“I didn’t expect it,” Mustian recalls. “I came home from the meeting that night, I turned to my partner to describe what we had talked about, and I actually had tears streaming down my cheeks.”
“I had not had that feeling — that powerful thing of being reminded of why we do this work — since years ago when I was just starting my PhD program and I interviewed a cancer patient for the first time,” she adds.
Freeman, an ordained minister at Helping Hand Missionary Baptist Church on Joseph Avenue in Rochester, touched a chord. She is part of a large group of people who comprise Wilmot’s Cancer Community Action Council (CCAC), providing a much-needed grassroots voice to Wilmot’s endeavors. Sometimes, their voices can spur necessary uneasiness.
“I really like talking to researchers about the fact that you have to know your own culture as well as someone else’s culture before you can move forward and be successful,” Freeman says. “There are many nuances and also some elephants in the room. We have to recognize them and celebrate it. That’s what makes it fun and rewarding.”
Community engagement, done right, can have a major impact on cancer care and scientific advances. Wilmot’s Community Outreach and Engagement (COE) office is facilitating more of those inspirational moments between folks like Karen Mustian (Freeman calls her “Dr. Karen”) and CCAC members. In this case, Mustian was seeking input from Freeman and others on a National Cancer Institute grant involving yoga as a way to reduce pain among Black cancer patients.
Mustian has been studying this topic for years and has risen to the top of the field. She’s completed several nationwide clinical trials on yoga and cancer, and was involved in writing national guidelines for patient care. But, she admits, all of her work had a flaw — the accrual of Black individuals to her clinical trials has been almost non-existent. As a yoga enthusiast in Rochester, Mustian also noticed that few Black people join local classes.
“Yoga works for people facing cancer, but we’re not meeting the needs of underrepresented groups across the country, and most importantly, right here in our backyard,” Mustian says.
Freeman was happy to share some reasons why.
“Yoga can have Eastern medicine and religious associations that are a turn-off for Black and brown communities,” Freemans says. “I was able to explain the understanding of ‘religion’ to her among African Americans. For example, when we say ‘church’ we aren’t talking about just Christian churches. And when we say ‘faith’ it doesn’t always imply Christianity. It can mean spirituality or our walk with God. Our church is what helped us make it through slavery and into the post-civil rights era.”
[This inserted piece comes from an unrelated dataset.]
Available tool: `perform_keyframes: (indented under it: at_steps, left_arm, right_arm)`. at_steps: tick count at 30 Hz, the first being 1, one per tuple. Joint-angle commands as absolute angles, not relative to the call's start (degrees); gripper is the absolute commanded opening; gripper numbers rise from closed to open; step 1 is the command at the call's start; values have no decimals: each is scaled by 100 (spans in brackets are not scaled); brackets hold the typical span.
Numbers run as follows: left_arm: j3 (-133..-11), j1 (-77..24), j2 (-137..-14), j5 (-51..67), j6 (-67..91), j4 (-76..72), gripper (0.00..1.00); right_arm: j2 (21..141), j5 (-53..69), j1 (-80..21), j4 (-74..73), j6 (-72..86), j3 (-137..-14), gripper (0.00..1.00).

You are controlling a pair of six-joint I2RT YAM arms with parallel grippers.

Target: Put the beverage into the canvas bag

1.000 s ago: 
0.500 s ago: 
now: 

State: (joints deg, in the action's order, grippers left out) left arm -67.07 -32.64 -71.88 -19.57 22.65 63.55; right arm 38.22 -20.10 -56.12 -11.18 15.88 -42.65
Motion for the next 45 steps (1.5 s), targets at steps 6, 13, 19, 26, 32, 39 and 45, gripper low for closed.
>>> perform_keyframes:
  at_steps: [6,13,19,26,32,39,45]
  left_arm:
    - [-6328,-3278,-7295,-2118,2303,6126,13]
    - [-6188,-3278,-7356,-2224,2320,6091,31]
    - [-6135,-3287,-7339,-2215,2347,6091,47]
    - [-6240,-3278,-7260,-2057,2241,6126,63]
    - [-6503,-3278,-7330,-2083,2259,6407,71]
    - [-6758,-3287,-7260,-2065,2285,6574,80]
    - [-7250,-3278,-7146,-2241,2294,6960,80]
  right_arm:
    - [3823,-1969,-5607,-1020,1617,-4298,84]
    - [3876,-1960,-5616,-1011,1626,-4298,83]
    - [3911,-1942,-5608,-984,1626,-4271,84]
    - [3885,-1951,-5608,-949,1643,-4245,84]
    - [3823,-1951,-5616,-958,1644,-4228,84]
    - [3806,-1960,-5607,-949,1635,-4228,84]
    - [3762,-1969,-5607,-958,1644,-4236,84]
Freeman adds: “I told Dr. Karen, I would love to sit with the clinical trials screeners as they’re recruiting people for studies and show them that words really matter. Understanding the fear and apprehension Black folks have about health is so important. You need to know your audiences.”
Mustian says Freeman stirred her passion and opened up new possibilities. They are working together to design and conduct a pilot study using yoga to help cancer survivors in Rochester’s Black community. It will likely will be conducted in the basement of Helping Hand Missionary.
Mustian’s standard yoga program is being culturally adapted and, thanks to Freeman, was renamed “SOUL Yoga.” The S stands for “strengthening,” the O for “openness,” the U for “uplifting,” and L for “letting go.”
The pilot study will provide critical data for an NCI grant.
“Knowledge comes in all different shapes, sizes and from different backgrounds,” Mustian says. “My experience with Patrina and the CCAC proves that they are smart and know far more than we do about many, many things.”